The answer to that question is a resounding “yes.” A source that is often cited is Campbell and Stanley’s 1963 book Experimental and quasi-experimental designs for research. This book is as relevant today as it was 50 years ago, and it will still be relevant 50 years from now. Why? Because the essentials of research design stay the same. What makes something an experiment (random assignment to condition and manipulation of a variable) doesn’t change.
Do new technologies, such as Qualtrics, Google Scholar, and Amazon Mechanical Turk, merely require developing new skills or do they require new ways of thinking?
These tools have a learning curve and require the development of new skill sets; I think today’s students are particularly good at mastering these tools. I’m not sure that the tools require new ways of thinking, but rather I think using these tools promotes asking new research questions that could not be answered outside of these platforms. An example would be the ways in which access to Qualtrics promotes asking questions to explore on social media (e.g., Facebook, LinkedIn, Tinder) or reaching age groups that are not available in the 18- to 22-year-old psychology department participant pool.
As you wrapped your arms round the entire experience in order to document it, what epiphanies (if any) did you experience?
In many ways, teaching reaching methods in 2017 is drastically different from 40 years ago; in many ways, it is the same. Students have so much at their fingertips, but having and knowing are not synonymous. Computations that were not possible for undergraduate students to perform now are readily available on SPSS. Yet, if you don’t know the difference between a nominal and an interval variable, you will likely have trouble figuring out what kind of analysis to run!
What has become more difficult for students and instructors alike is that there is more to master. Not only must students learn the fundamentals of research design, but there are also the new tools that are used to create surveys and collect data, such as Qualtrics and Amazon M Turk, respectively.
Your book is really comprehensive, but let’s get specific What area of the research experience is the most common where people have problems.
It is a real challenge to come up with a testable research question in a semester-length course and go out and actually collect and analyze the data to test that research question.
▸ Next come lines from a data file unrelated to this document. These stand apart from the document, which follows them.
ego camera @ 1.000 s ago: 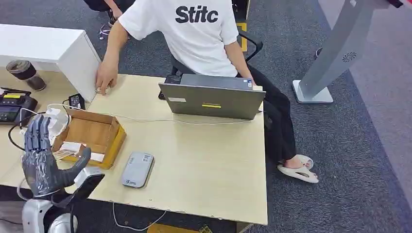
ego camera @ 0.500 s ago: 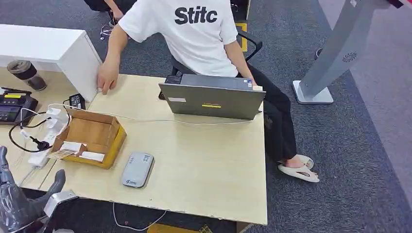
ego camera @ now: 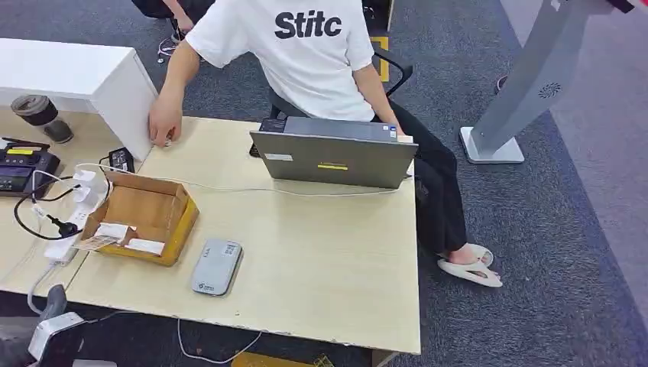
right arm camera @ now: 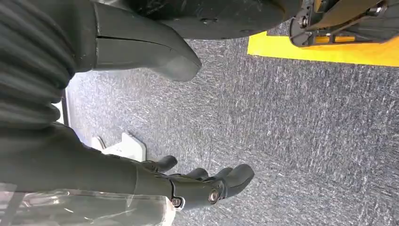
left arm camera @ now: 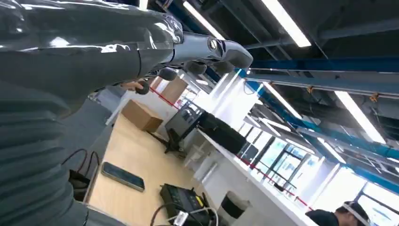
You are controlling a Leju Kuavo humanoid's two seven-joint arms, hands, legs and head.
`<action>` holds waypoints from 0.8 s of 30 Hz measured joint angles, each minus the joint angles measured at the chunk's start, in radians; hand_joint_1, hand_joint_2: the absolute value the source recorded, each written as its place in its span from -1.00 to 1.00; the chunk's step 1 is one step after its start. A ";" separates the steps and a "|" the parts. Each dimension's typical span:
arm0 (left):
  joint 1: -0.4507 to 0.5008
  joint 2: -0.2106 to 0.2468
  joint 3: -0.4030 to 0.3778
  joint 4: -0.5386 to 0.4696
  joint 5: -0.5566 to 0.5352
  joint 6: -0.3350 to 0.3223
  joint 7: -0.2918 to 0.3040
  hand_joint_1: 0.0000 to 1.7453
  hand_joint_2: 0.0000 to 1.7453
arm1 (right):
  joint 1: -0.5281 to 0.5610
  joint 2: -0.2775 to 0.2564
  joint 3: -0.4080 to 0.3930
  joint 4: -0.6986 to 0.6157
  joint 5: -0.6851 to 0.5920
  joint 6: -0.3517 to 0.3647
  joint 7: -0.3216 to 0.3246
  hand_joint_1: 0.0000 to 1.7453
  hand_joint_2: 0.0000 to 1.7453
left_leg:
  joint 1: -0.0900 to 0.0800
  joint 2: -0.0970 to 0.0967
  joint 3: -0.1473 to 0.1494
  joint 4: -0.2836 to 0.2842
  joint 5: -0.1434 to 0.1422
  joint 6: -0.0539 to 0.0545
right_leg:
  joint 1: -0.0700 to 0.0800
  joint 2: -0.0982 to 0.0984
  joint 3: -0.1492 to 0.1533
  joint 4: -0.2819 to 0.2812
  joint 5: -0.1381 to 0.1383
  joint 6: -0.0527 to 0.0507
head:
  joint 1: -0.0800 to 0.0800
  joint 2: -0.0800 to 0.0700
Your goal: Pass the card to the sensor for recognition and then transmit it.
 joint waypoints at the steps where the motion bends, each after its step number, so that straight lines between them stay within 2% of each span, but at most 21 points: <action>1: 0.000 -0.005 0.008 -0.001 0.000 0.000 -0.002 -1.00 1.00 | 0.000 0.000 0.000 0.000 0.000 0.000 0.000 -1.00 1.00 | 0.000 0.000 0.000 0.000 0.000 0.000 | 0.000 0.000 0.000 0.000 0.000 0.000 | 0.000 0.000; 11: 0.000 -0.024 0.036 -0.005 -0.002 -0.002 -0.003 -1.00 1.00 | 0.000 0.000 -0.004 0.000 0.000 0.000 0.000 -1.00 1.00 | 0.000 0.000 0.000 0.000 0.000 0.000 | 0.000 -0.001 0.000 0.000 0.000 0.000 | 0.000 0.000; 15: -0.003 -0.028 0.070 -0.005 -0.068 -0.083 0.023 -1.00 1.00 | 0.000 0.000 -0.006 0.000 -0.013 0.001 0.000 -1.00 1.00 | 0.000 0.000 0.000 0.000 0.000 0.000 | 0.000 0.000 0.000 0.000 0.000 0.000 | 0.000 0.000; 18: -0.029 -0.029 0.154 0.010 -0.108 -0.171 0.019 -1.00 1.00 | 0.000 0.000 -0.006 0.000 -0.013 0.002 0.002 -1.00 1.00 | 0.000 0.000 0.000 0.000 0.000 0.000 | 0.000 0.000 0.000 0.000 0.000 0.000 | 0.000 0.000; 24: -0.114 -0.033 0.378 0.091 -0.119 -0.285 -0.068 -1.00 1.00 | 0.000 0.000 -0.006 0.001 -0.009 0.005 -0.001 -1.00 1.00 | 0.000 0.000 0.000 0.000 0.000 0.000 | 0.000 0.000 0.000 0.000 0.000 0.000 | 0.000 0.000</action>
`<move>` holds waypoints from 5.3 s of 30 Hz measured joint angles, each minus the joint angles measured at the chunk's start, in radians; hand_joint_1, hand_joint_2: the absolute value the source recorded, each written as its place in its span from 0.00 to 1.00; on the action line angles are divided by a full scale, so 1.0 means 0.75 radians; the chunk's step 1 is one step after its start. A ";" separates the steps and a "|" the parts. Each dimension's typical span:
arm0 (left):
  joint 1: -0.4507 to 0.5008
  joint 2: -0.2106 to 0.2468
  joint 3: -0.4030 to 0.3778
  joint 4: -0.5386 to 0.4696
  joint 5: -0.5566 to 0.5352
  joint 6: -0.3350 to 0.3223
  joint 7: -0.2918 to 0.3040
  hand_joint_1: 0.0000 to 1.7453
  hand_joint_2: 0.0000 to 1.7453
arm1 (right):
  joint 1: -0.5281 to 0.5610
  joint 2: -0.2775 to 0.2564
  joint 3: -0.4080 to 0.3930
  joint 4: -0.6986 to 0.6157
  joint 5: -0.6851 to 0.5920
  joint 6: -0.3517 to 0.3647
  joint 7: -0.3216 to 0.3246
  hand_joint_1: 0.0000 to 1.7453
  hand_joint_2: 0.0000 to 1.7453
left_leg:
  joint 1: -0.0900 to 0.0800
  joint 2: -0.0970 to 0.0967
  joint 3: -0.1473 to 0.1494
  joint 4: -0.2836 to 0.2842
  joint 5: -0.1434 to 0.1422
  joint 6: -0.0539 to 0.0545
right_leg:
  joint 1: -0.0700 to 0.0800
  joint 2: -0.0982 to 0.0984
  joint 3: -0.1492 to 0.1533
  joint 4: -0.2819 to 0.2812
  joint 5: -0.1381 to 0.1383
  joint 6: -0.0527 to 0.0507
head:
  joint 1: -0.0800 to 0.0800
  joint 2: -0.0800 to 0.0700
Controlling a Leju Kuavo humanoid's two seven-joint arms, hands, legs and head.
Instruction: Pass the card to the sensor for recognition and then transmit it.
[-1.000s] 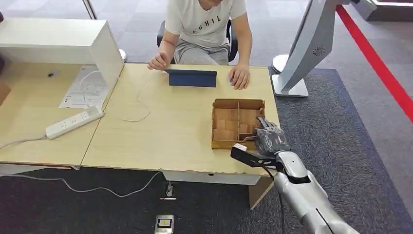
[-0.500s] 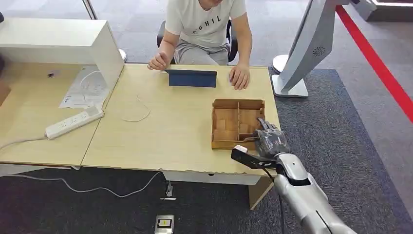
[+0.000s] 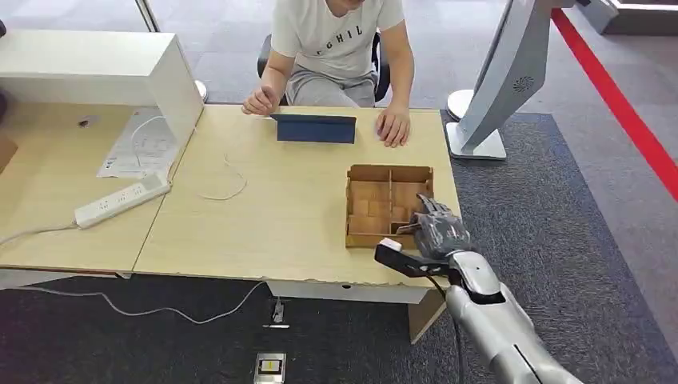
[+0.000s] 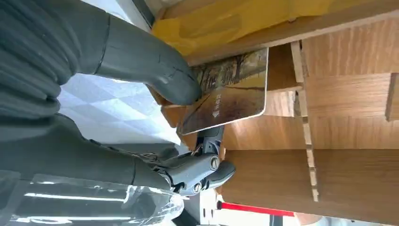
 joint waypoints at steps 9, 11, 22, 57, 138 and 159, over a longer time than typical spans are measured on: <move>0.001 -0.004 0.000 0.000 0.017 0.002 0.009 0.00 0.00 | -0.031 0.023 0.004 -0.001 0.001 0.007 -0.017 1.00 1.00 | 0.000 0.000 -0.001 0.000 0.000 0.000 | 0.000 0.000 0.000 0.000 0.000 0.000 | 0.000 0.000; 0.001 -0.004 0.000 0.000 0.018 0.002 0.009 0.00 0.00 | -0.042 0.027 0.005 -0.008 0.001 0.007 -0.023 1.00 1.00 | 0.000 0.000 -0.001 0.000 0.000 0.000 | 0.000 0.000 0.000 0.000 0.000 0.000 | 0.000 0.000; 0.002 -0.009 0.000 0.000 0.037 0.010 0.025 0.00 0.00 | -0.087 0.045 0.007 -0.043 -0.007 0.020 -0.030 1.00 1.00 | 0.000 0.000 0.000 0.000 0.000 0.000 | 0.000 0.000 0.000 0.000 0.000 0.000 | 0.000 0.000; 0.003 -0.038 0.002 -0.001 0.066 0.030 0.109 0.00 0.00 | -0.136 0.087 0.039 -0.249 0.021 0.124 -0.001 1.00 1.00 | 0.000 0.000 0.000 0.000 0.000 0.000 | 0.000 0.000 -0.001 0.000 0.000 0.000 | 0.000 0.000; 0.002 -0.003 -0.036 -0.001 -0.068 -0.072 0.047 0.00 0.00 | -0.392 -0.024 0.006 0.117 0.062 -0.094 0.020 0.00 0.00 | 0.000 0.000 0.000 0.000 0.000 0.000 | 0.000 0.000 -0.001 0.000 0.001 0.000 | 0.000 0.000; 0.023 0.018 -0.036 -0.001 -0.004 -0.020 0.020 0.00 0.00 | 0.134 -0.895 -0.305 0.385 -0.328 -0.181 0.289 0.00 0.00 | 0.001 -0.015 0.011 0.001 -0.016 0.012 | 0.000 -0.010 0.026 -0.016 -0.010 0.012 | -0.001 0.000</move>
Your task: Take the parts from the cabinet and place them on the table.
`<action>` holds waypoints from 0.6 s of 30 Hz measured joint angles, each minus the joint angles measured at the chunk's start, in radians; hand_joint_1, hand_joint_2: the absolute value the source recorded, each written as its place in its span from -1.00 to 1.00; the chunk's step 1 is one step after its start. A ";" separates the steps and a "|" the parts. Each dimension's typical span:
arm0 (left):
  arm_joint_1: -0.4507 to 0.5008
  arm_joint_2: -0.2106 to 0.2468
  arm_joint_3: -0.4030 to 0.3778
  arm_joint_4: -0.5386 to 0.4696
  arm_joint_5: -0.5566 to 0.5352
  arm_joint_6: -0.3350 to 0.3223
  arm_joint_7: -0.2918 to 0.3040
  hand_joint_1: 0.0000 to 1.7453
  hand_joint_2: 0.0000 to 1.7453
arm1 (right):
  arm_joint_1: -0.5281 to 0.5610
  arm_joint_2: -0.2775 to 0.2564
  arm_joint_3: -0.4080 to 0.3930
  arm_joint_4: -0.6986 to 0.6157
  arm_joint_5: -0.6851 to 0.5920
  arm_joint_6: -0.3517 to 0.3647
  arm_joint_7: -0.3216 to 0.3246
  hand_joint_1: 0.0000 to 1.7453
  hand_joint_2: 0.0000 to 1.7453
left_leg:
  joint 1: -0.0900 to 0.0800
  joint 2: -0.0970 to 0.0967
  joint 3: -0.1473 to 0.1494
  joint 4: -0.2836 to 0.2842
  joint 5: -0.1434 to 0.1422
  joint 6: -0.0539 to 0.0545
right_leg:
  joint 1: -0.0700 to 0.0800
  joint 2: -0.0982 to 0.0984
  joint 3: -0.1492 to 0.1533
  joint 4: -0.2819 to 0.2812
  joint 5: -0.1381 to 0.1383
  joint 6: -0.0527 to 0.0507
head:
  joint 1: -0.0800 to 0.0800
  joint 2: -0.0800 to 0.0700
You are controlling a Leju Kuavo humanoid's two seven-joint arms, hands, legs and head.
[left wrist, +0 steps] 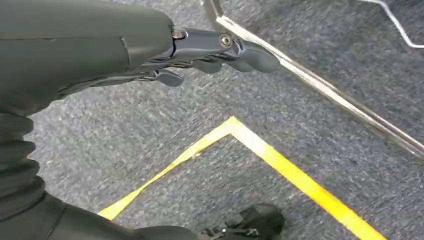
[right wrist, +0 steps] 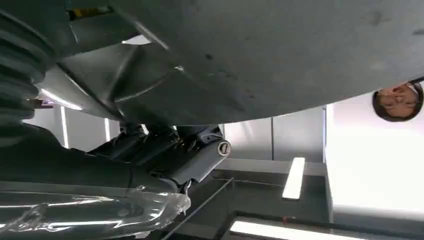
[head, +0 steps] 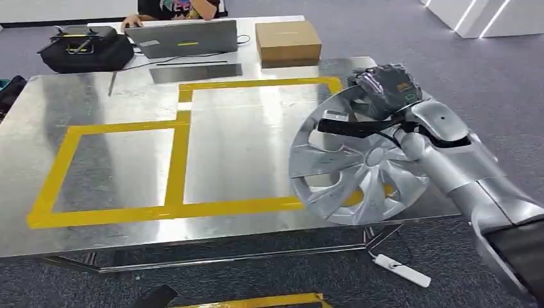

In my experience, students have a hard time translating a research question into a testable hypothesis and understanding the appropriate statistical test(s) to use to evaluate the hypothesis. Another big stumbling block is identifying an appropriate dependent variable (DV) to use. Often DVs are tests (measures, for example, self-esteem), and students must actually OBTAIN these measures in order to use them in research. Finding such measures takes a bit of detective work because complete scales are often not included in published research articles (such scales take up too much space). Students need to stick to the recommended timeline (in the book) to make it to the finish line!
Would you describe your own initial forays into research? What could the Ann Sloan Devlin of 2017 have said to that earlier Ann that would have been the biggest help?
One of my earliest projects was based on the experience of my material grandmother who moved into a nursing home and passed away shortly thereafter. This experience led to my interest in housing for older adults and a project looking at the relationship between the physical design of housing for older adults and outcomes such as well-being and sense of community. What this project reflects is something that I still endorse. Often projects that grow out of meaningful personal experiences make the best research studies.